● Description of the task:
For the full listing below, write out each entry exactly and exclude the images.

=== Begin Enclosure ===

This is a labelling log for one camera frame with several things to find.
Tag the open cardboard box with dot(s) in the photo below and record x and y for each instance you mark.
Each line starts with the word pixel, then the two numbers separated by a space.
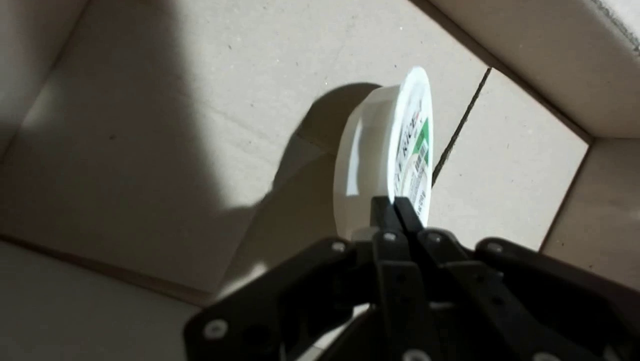
pixel 166 133

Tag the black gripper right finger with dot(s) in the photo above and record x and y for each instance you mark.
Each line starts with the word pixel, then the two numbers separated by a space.
pixel 533 301

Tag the white rice bowl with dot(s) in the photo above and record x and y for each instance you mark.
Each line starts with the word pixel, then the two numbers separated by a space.
pixel 361 161

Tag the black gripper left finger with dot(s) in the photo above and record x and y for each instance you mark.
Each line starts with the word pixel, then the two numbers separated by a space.
pixel 320 293

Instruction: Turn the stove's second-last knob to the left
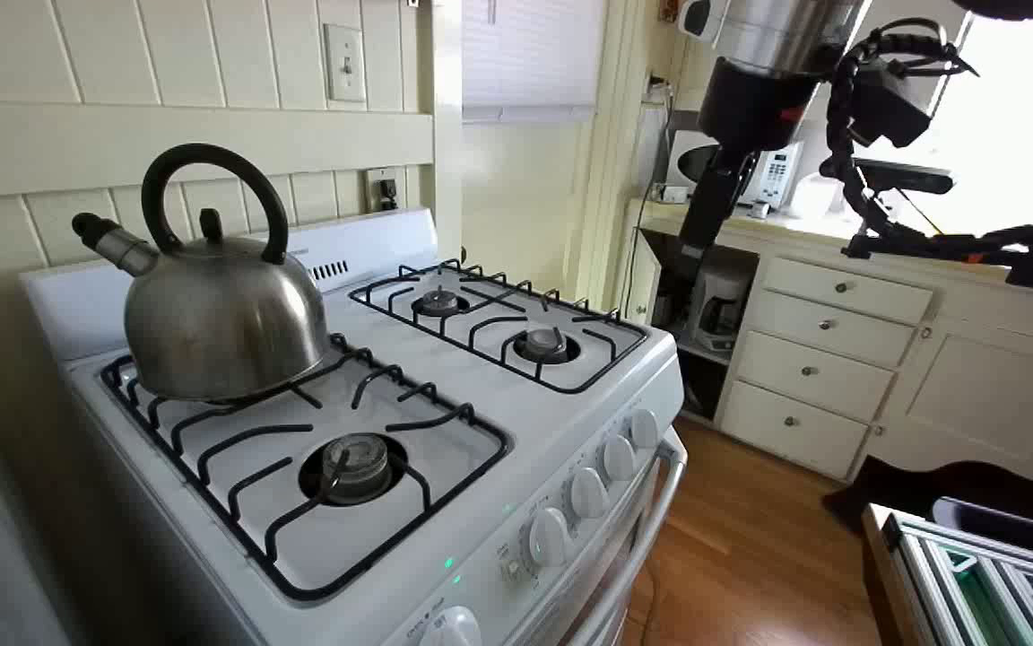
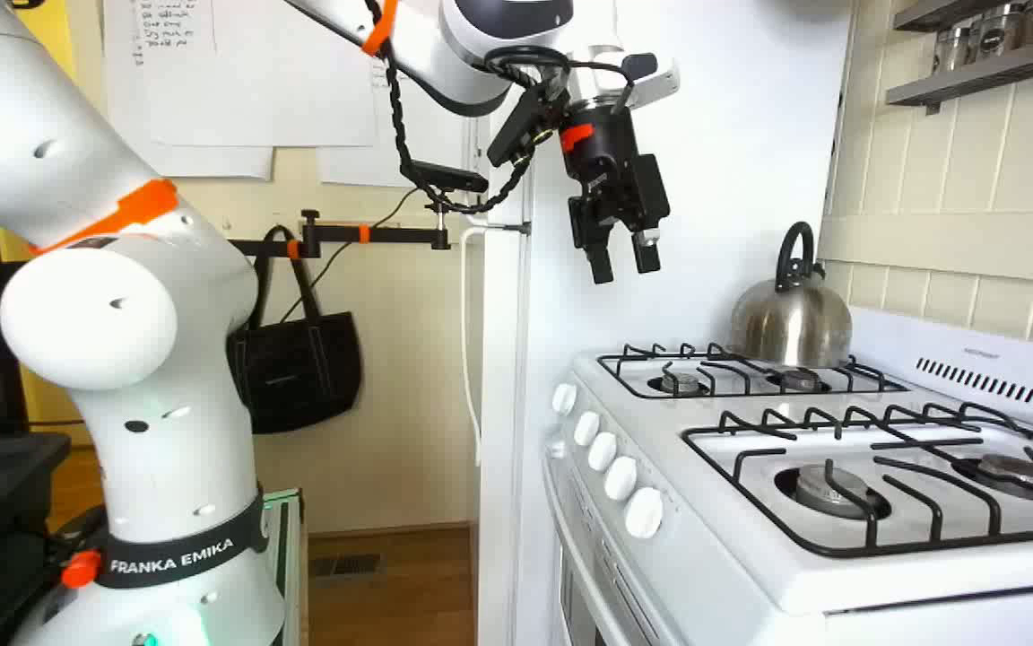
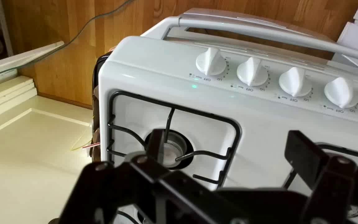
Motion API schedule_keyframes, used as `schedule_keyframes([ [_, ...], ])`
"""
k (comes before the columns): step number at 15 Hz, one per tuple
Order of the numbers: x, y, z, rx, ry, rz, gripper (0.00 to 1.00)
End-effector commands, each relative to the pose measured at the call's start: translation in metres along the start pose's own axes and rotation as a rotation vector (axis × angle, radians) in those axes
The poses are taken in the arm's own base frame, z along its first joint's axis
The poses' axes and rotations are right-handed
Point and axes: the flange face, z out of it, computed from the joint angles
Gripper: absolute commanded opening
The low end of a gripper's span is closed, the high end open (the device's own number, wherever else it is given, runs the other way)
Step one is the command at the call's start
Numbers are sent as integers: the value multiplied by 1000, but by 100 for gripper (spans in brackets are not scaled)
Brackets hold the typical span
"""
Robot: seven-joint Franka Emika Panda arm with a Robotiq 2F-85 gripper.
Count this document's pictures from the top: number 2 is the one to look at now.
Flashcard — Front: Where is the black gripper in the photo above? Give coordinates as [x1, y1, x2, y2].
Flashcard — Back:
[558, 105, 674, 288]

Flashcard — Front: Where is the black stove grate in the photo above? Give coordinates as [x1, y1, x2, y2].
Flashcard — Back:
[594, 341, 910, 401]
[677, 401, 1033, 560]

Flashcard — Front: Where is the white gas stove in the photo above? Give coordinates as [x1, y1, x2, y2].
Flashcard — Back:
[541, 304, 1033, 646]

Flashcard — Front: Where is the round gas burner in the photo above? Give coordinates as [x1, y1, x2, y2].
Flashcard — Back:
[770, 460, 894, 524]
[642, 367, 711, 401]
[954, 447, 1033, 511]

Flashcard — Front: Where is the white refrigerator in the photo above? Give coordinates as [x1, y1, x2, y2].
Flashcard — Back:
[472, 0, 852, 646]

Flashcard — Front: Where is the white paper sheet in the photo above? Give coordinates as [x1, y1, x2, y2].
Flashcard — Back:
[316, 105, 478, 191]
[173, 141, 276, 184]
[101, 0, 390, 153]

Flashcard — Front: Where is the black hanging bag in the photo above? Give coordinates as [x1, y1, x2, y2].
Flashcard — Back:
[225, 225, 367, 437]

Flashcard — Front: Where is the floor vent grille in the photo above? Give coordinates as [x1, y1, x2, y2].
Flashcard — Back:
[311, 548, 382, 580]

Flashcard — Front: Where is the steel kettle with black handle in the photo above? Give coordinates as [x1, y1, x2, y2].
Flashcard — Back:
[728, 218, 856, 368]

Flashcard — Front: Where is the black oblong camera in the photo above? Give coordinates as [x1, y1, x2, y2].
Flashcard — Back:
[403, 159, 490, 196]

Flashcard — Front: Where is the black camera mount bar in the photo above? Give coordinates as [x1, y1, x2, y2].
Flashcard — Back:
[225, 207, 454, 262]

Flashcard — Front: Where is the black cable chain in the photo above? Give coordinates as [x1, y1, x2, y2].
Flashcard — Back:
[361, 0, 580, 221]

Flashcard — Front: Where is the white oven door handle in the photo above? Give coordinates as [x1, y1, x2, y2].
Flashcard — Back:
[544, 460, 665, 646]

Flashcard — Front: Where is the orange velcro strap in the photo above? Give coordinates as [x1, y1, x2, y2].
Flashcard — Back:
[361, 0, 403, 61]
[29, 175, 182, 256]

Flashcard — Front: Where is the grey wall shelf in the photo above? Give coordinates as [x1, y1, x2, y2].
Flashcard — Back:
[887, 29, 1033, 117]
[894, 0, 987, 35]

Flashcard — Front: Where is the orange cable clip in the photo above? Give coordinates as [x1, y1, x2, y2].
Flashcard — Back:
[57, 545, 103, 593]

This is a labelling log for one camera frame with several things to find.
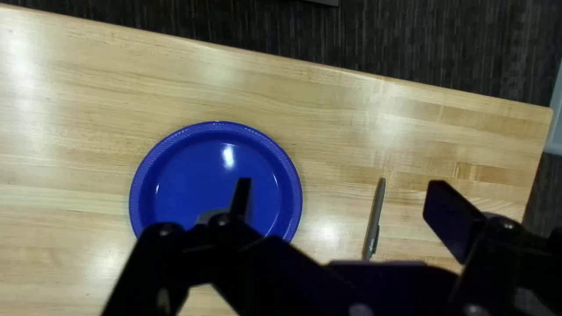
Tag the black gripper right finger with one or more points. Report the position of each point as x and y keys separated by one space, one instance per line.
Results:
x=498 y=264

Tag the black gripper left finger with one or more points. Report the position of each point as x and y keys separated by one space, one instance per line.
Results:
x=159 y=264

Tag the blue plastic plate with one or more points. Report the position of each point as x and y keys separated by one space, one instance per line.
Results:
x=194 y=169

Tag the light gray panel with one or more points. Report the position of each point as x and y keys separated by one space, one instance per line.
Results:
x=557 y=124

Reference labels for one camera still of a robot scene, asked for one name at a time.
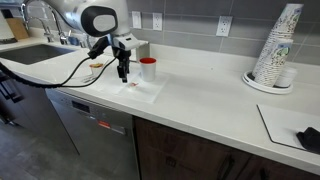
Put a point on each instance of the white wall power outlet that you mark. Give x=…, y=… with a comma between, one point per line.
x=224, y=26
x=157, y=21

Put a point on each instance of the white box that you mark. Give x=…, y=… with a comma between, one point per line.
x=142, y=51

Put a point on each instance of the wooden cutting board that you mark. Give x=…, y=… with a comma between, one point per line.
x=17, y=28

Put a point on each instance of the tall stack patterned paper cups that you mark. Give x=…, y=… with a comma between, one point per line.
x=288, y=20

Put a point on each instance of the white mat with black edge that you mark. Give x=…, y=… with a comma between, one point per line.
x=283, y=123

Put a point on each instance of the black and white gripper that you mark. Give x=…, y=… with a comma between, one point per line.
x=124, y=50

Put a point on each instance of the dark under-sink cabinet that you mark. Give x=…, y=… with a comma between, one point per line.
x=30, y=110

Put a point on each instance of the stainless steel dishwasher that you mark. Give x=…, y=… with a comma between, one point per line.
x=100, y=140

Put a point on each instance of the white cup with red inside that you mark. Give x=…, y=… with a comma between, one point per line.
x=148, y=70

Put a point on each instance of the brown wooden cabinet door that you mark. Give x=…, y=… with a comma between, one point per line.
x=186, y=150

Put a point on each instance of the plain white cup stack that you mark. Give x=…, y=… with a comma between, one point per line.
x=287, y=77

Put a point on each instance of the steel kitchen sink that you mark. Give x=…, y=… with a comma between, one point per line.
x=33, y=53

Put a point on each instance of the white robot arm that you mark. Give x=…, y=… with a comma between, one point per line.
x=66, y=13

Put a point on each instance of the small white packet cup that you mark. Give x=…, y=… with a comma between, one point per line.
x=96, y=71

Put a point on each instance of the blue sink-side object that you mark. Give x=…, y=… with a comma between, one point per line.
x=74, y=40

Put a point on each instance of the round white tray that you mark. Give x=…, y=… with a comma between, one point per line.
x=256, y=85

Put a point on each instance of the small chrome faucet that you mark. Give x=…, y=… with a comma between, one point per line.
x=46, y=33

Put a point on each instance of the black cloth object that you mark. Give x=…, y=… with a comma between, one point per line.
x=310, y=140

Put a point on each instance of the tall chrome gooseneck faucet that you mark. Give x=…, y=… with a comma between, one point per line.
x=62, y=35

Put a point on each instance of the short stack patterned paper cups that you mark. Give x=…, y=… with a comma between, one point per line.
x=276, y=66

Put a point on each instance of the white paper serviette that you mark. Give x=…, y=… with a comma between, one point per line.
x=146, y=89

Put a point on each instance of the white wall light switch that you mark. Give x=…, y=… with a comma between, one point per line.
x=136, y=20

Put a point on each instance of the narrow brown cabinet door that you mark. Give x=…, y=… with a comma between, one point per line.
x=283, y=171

=== End Enclosure ===

● Answer to this task:
This is a labelling log for one camera frame with several things to find.
Tag the open cardboard box with dot(s) in the photo below and record x and y for each instance you mark.
Each line starts with the word pixel, then the two numbers separated by a space.
pixel 166 133

Tag the black gripper right finger with dot(s) in the photo above and record x and y for each instance you mark.
Each line starts with the word pixel, then the two numbers separated by a space.
pixel 533 301

Tag the white rice bowl with dot(s) in the photo above and record x and y for each instance you mark.
Each line starts with the word pixel, then the two numbers separated by a space.
pixel 361 161

Tag the black gripper left finger with dot(s) in the photo above and record x and y for each instance you mark.
Each line starts with the word pixel, then the two numbers separated by a space.
pixel 320 293

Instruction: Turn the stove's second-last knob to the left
Motion API schedule_keyframes, used as `schedule_keyframes([ [_, ...], ])`
"""
k (comes before the columns): step number at 15 Hz, one per tuple
Order of the numbers: x, y, z, rx, ry, rz, gripper (0.00 to 1.00)
End-effector commands, each relative to the pose measured at the call's start: translation in metres along the start pose's own axes and rotation as a rotation vector (axis × angle, radians) in those axes
The poses are taken in the arm's own base frame, z along its first joint's axis
The poses' axes and rotations are right-handed
Point and axes: the flange face, z out of it, computed from the joint angles
Gripper: absolute commanded opening
The low end of a gripper's span is closed, the high end open (the device's own number, wherever else it is given, runs the other way)
Step one is the command at the call's start
Numbers are sent as integers: the value multiplied by 1000, but by 100 for gripper (spans in brackets are not scaled)
Brackets hold the typical span
"""
Robot: seven-joint Franka Emika Panda arm with a Robotiq 2F-85 gripper.
Count this document's pictures from the top: number 2 is the one to look at now.
Flashcard — Front: Where is the black gripper in the photo above? Give coordinates as [x1, y1, x2, y2].
Flashcard — Back:
[558, 105, 674, 288]

Flashcard — Front: Where is the black stove grate in the photo above? Give coordinates as [x1, y1, x2, y2].
Flashcard — Back:
[594, 341, 910, 401]
[677, 401, 1033, 560]

Flashcard — Front: Where is the white gas stove in the photo above? Give coordinates as [x1, y1, x2, y2].
Flashcard — Back:
[541, 304, 1033, 646]

Flashcard — Front: Where is the round gas burner in the photo above? Give coordinates as [x1, y1, x2, y2].
Flashcard — Back:
[770, 460, 894, 524]
[642, 367, 711, 401]
[954, 447, 1033, 511]

Flashcard — Front: Where is the white refrigerator in the photo above? Give coordinates as [x1, y1, x2, y2].
Flashcard — Back:
[472, 0, 852, 646]

Flashcard — Front: Where is the white paper sheet in the photo above? Give coordinates as [x1, y1, x2, y2].
Flashcard — Back:
[316, 105, 478, 191]
[173, 141, 276, 184]
[101, 0, 390, 153]

Flashcard — Front: Where is the black hanging bag in the photo above? Give coordinates as [x1, y1, x2, y2].
Flashcard — Back:
[225, 225, 367, 437]

Flashcard — Front: Where is the floor vent grille in the photo above? Give coordinates as [x1, y1, x2, y2].
Flashcard — Back:
[311, 548, 382, 580]

Flashcard — Front: Where is the steel kettle with black handle in the photo above? Give coordinates as [x1, y1, x2, y2].
Flashcard — Back:
[728, 218, 856, 368]

Flashcard — Front: Where is the black oblong camera in the photo above? Give coordinates as [x1, y1, x2, y2].
Flashcard — Back:
[403, 159, 490, 196]

Flashcard — Front: Where is the black camera mount bar in the photo above? Give coordinates as [x1, y1, x2, y2].
Flashcard — Back:
[225, 207, 454, 262]

Flashcard — Front: Where is the black cable chain in the photo above? Give coordinates as [x1, y1, x2, y2].
Flashcard — Back:
[361, 0, 580, 221]

Flashcard — Front: Where is the white oven door handle in the photo above? Give coordinates as [x1, y1, x2, y2].
Flashcard — Back:
[544, 460, 665, 646]

Flashcard — Front: Where is the orange velcro strap in the photo above? Give coordinates as [x1, y1, x2, y2].
Flashcard — Back:
[361, 0, 403, 61]
[29, 175, 182, 256]

Flashcard — Front: Where is the grey wall shelf in the photo above? Give coordinates as [x1, y1, x2, y2].
Flashcard — Back:
[887, 29, 1033, 117]
[894, 0, 987, 35]

Flashcard — Front: Where is the orange cable clip in the photo above? Give coordinates as [x1, y1, x2, y2].
Flashcard — Back:
[57, 545, 103, 593]

This is a labelling log for one camera frame with several things to find.
Tag the black gripper right finger with one or more points. Report the position of each point as x and y keys separated by one space, one instance per line.
Results:
x=498 y=264

Tag the black gripper left finger with one or more points. Report the position of each point as x and y keys separated by one space, one instance per line.
Results:
x=159 y=264

Tag the blue plastic plate with one or more points. Report the position of each point as x and y keys separated by one space, one instance per line.
Results:
x=194 y=169

Tag the light gray panel with one or more points. Report the position of each point as x and y keys separated by one space, one instance per line.
Results:
x=557 y=124

Reference labels for one camera still of a robot scene, asked for one name at a time.
Put a point on each instance of the white wall power outlet that you mark. Give x=…, y=… with a comma between, one point per line.
x=224, y=26
x=157, y=21

Put a point on each instance of the white box that you mark. Give x=…, y=… with a comma between, one point per line.
x=142, y=51

Put a point on each instance of the wooden cutting board that you mark. Give x=…, y=… with a comma between, one point per line.
x=17, y=28

Put a point on each instance of the tall stack patterned paper cups that you mark. Give x=…, y=… with a comma between, one point per line.
x=288, y=20

Put a point on each instance of the white mat with black edge that you mark. Give x=…, y=… with a comma between, one point per line.
x=283, y=123

Put a point on each instance of the black and white gripper that you mark. Give x=…, y=… with a comma between, one point per line.
x=124, y=50

Put a point on each instance of the dark under-sink cabinet that you mark. Give x=…, y=… with a comma between, one point per line.
x=30, y=110

Put a point on each instance of the stainless steel dishwasher that you mark. Give x=…, y=… with a comma between, one point per line.
x=100, y=140

Put a point on each instance of the white cup with red inside that you mark. Give x=…, y=… with a comma between, one point per line.
x=148, y=70

Put a point on each instance of the brown wooden cabinet door that you mark. Give x=…, y=… with a comma between, one point per line.
x=186, y=150

Put a point on each instance of the plain white cup stack that you mark. Give x=…, y=… with a comma between, one point per line.
x=287, y=77

Put a point on each instance of the steel kitchen sink that you mark. Give x=…, y=… with a comma between, one point per line.
x=33, y=53

Put a point on each instance of the white robot arm that you mark. Give x=…, y=… with a comma between, one point per line.
x=66, y=13

Put a point on each instance of the small white packet cup that you mark. Give x=…, y=… with a comma between, one point per line.
x=96, y=71

Put a point on each instance of the blue sink-side object that you mark. Give x=…, y=… with a comma between, one point per line.
x=74, y=40

Put a point on each instance of the round white tray that you mark. Give x=…, y=… with a comma between, one point per line.
x=256, y=85

Put a point on each instance of the small chrome faucet that you mark. Give x=…, y=… with a comma between, one point per line.
x=46, y=33

Put a point on each instance of the black cloth object that you mark. Give x=…, y=… with a comma between, one point per line.
x=310, y=140

Put a point on each instance of the tall chrome gooseneck faucet that you mark. Give x=…, y=… with a comma between, one point per line.
x=62, y=35

Put a point on each instance of the short stack patterned paper cups that you mark. Give x=…, y=… with a comma between, one point per line.
x=276, y=66

Put a point on each instance of the white paper serviette that you mark. Give x=…, y=… with a comma between, one point per line.
x=146, y=89

Put a point on each instance of the white wall light switch that you mark. Give x=…, y=… with a comma between, one point per line.
x=136, y=20

Put a point on each instance of the narrow brown cabinet door that you mark. Give x=…, y=… with a comma between, one point per line.
x=283, y=171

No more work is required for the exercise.